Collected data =

::::::

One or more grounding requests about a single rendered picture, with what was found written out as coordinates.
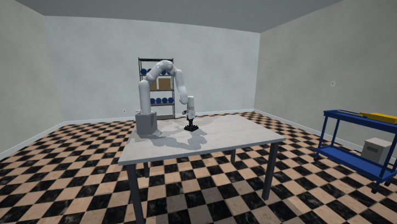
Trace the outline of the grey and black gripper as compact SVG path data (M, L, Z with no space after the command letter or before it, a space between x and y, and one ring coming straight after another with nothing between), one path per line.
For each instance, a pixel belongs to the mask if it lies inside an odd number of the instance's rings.
M189 121L189 125L192 125L192 121L195 118L195 109L192 110L187 109L186 118Z

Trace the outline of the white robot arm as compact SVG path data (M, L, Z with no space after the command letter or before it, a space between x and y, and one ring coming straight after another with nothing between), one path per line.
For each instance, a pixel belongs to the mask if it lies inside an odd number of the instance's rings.
M188 96L185 83L184 83L184 76L181 70L178 70L176 67L173 66L173 63L168 60L162 60L158 62L145 76L145 78L139 82L139 95L140 95L140 108L136 110L136 112L140 115L149 115L152 114L151 111L151 102L150 102L150 86L154 83L154 81L158 78L158 76L162 73L162 71L166 70L172 76L175 77L175 82L177 89L179 91L179 101L182 104L187 104L187 109L192 110L194 109L194 97ZM174 73L174 75L173 75ZM147 77L147 78L146 78ZM153 82L151 82L153 81Z

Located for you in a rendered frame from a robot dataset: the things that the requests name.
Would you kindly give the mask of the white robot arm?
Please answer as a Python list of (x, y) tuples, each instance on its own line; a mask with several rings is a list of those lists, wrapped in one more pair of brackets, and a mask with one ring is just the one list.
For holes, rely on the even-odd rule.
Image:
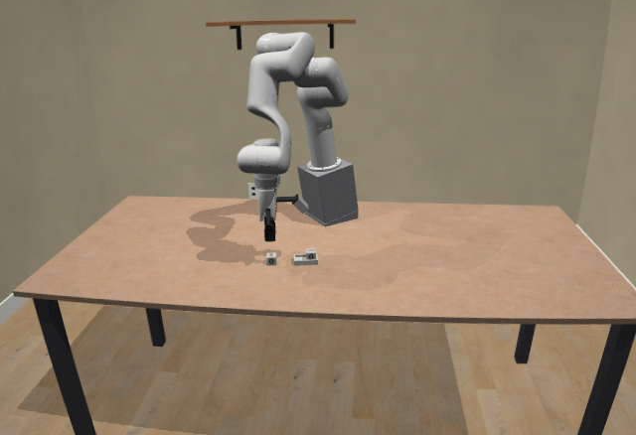
[(338, 64), (331, 58), (313, 58), (314, 40), (303, 32), (265, 34), (258, 39), (256, 50), (258, 55), (250, 62), (247, 109), (275, 124), (280, 146), (273, 139), (256, 140), (249, 146), (259, 147), (246, 146), (239, 151), (239, 169), (254, 174), (254, 184), (263, 189), (278, 187), (280, 174), (289, 169), (291, 134), (277, 108), (279, 83), (283, 81), (298, 86), (310, 153), (307, 168), (314, 172), (338, 168), (342, 161), (336, 156), (332, 119), (321, 108), (343, 106), (348, 101), (348, 88)]

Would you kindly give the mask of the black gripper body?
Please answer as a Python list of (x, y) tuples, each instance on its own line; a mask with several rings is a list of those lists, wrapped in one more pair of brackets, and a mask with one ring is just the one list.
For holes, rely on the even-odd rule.
[(266, 209), (270, 209), (270, 217), (275, 221), (277, 209), (276, 189), (279, 188), (280, 185), (270, 189), (255, 187), (258, 189), (259, 220), (264, 220), (264, 218), (266, 218)]

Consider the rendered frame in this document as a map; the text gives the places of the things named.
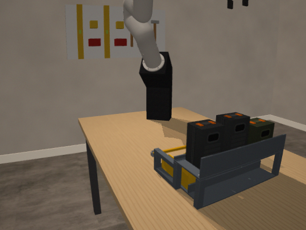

::::::

REQUIREMENT = Reproduce the lines above exactly, image-free.

RESPONSE TO THIS TASK =
One or more grounding requests about a single rendered picture, with what was found written out as coordinates.
Trace the outline of the grey and black gripper as compact SVG path data (M, L, Z with no space after the command letter or before it, a space between x and y, and one ring coming straight after another with nothing between), one path per line.
For each instance, a pixel belongs to the mask if it lies inside an odd number of the instance's rings.
M189 121L189 125L192 125L192 121L195 118L195 109L192 110L187 109L186 118Z

Trace the outline of the white robot arm as compact SVG path data (M, L, Z with no space after the command letter or before it, a space between x and y, and one ring coming straight after another with nothing between), one path per line.
For each instance, a pixel belongs to the mask if it lies inside an odd number of the instance's rings.
M188 96L185 83L184 83L184 76L181 70L178 70L176 67L173 66L173 63L168 60L162 60L158 62L145 76L145 78L139 82L139 95L140 95L140 108L136 110L136 112L140 115L149 115L152 114L151 111L151 102L150 102L150 86L154 83L154 81L158 78L158 76L162 73L162 71L166 70L172 76L175 77L175 82L177 89L179 91L179 101L182 104L187 104L187 109L192 110L194 109L194 97ZM174 73L174 75L173 75ZM147 77L147 78L146 78ZM153 82L151 82L153 81Z

Located for you in a rendered frame from a robot dataset: the things that the requests name.
Would you kindly give the mask of the white robot arm?
Please answer as a Python list of (x, y) tuples, each instance on its own line; a mask with several rings is a list of those lists, wrapped in one more pair of brackets, and a mask with one ring is just the one list.
For holes, rely on the even-odd rule.
Image:
[(338, 64), (331, 58), (313, 58), (314, 40), (303, 32), (265, 34), (258, 39), (256, 50), (258, 55), (250, 62), (247, 109), (275, 124), (280, 146), (273, 139), (256, 140), (249, 146), (259, 147), (246, 146), (239, 151), (239, 169), (254, 174), (254, 184), (263, 189), (278, 187), (280, 174), (289, 169), (291, 134), (277, 108), (279, 83), (283, 81), (298, 86), (310, 153), (307, 168), (314, 172), (338, 168), (342, 161), (336, 156), (332, 119), (321, 108), (343, 106), (348, 101), (348, 88)]

Would you kindly give the mask of the black gripper body?
Please answer as a Python list of (x, y) tuples, each instance on its own line; a mask with several rings is a list of those lists, wrapped in one more pair of brackets, and a mask with one ring is just the one list.
For holes, rely on the even-odd rule.
[(266, 209), (270, 209), (270, 217), (275, 221), (277, 209), (276, 189), (279, 188), (280, 185), (270, 189), (255, 187), (258, 189), (259, 220), (264, 220), (264, 218), (266, 218)]

Consider the rendered frame in this document as a map; the text gives the places of the things named.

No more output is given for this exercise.